◆ **Task brief**: Lines from the one containing "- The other" through the end of the data are to be returned exactly, and no others.

◆ **Dataset excerpt**:
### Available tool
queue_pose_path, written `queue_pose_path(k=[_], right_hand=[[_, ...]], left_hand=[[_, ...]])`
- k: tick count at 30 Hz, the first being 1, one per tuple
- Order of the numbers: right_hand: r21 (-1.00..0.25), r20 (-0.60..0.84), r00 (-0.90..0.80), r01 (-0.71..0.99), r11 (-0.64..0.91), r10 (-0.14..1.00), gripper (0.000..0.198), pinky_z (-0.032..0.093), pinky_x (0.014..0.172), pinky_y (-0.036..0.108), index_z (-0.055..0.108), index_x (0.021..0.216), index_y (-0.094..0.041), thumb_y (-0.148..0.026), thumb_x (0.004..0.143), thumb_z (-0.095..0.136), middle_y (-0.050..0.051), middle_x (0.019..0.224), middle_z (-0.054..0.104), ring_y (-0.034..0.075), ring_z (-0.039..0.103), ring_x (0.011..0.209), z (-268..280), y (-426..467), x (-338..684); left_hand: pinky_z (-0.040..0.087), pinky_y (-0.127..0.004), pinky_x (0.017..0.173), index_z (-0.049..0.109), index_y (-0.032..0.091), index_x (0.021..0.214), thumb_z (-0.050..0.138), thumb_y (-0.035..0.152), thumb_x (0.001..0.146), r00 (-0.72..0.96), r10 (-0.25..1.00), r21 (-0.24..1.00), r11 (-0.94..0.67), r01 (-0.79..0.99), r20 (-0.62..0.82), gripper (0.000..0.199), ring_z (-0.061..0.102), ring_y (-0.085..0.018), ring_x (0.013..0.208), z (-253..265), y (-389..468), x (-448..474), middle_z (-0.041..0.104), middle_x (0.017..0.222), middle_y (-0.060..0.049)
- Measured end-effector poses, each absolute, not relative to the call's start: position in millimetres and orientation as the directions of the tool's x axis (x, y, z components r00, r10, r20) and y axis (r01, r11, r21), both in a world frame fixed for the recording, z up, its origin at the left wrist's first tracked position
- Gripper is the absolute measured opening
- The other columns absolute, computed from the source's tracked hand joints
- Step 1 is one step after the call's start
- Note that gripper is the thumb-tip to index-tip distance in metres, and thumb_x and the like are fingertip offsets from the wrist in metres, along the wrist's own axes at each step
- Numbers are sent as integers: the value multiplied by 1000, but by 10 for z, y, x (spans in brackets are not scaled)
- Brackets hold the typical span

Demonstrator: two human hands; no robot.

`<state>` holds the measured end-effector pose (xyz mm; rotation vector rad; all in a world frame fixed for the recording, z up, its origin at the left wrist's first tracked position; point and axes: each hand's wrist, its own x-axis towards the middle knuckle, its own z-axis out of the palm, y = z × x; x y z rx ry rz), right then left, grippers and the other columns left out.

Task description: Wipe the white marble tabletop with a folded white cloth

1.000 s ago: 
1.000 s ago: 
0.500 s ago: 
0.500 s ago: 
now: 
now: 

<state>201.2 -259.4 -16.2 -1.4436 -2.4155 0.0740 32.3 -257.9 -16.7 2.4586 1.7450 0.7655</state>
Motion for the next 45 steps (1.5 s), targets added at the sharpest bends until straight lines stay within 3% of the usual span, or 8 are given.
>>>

◆ **Task solution**:
- The other columns absolute, computed from the source's tracked hand joints
- Step 1 is one step after the call's start
- Note that gripper is the thumb-tip to index-tip distance in metres, and thumb_x and the like are fingertip offsets from the wrist in metres, along the wrist's own axes at each step
- Numbers are sent as integers: the value multiplied by 1000, but by 10 for z, y, x (spans in brackets are not scaled)
- Brackets hold the typical span

Demonstrator: two human hands; no robot.

`<state>` holds the measured end-effector pose (xyz mm; rotation vector rad; all in a world frame fixed for the recording, z up, its origin at the left wrist's first tracked position; point and axes: each hand's wrist, its own x-axis towards the middle knuckle, its own z-axis out of the palm, y = z × x; x y z rx ry rz), right then left, grippers and the other columns left out.

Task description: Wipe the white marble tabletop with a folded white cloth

1.000 s ago: 
1.000 s ago: 
0.500 s ago: 
0.500 s ago: 
now: 
now: 

<state>201.2 -259.4 -16.2 -1.4436 -2.4155 0.0740 32.3 -257.9 -16.7 2.4586 1.7450 0.7655</state>
Motion for the next 45 steps (1.5 s), targets added at the sharpest bends until straight lines stay within 3% of the usual span, or 8 are given.
>>>

That concludes the response.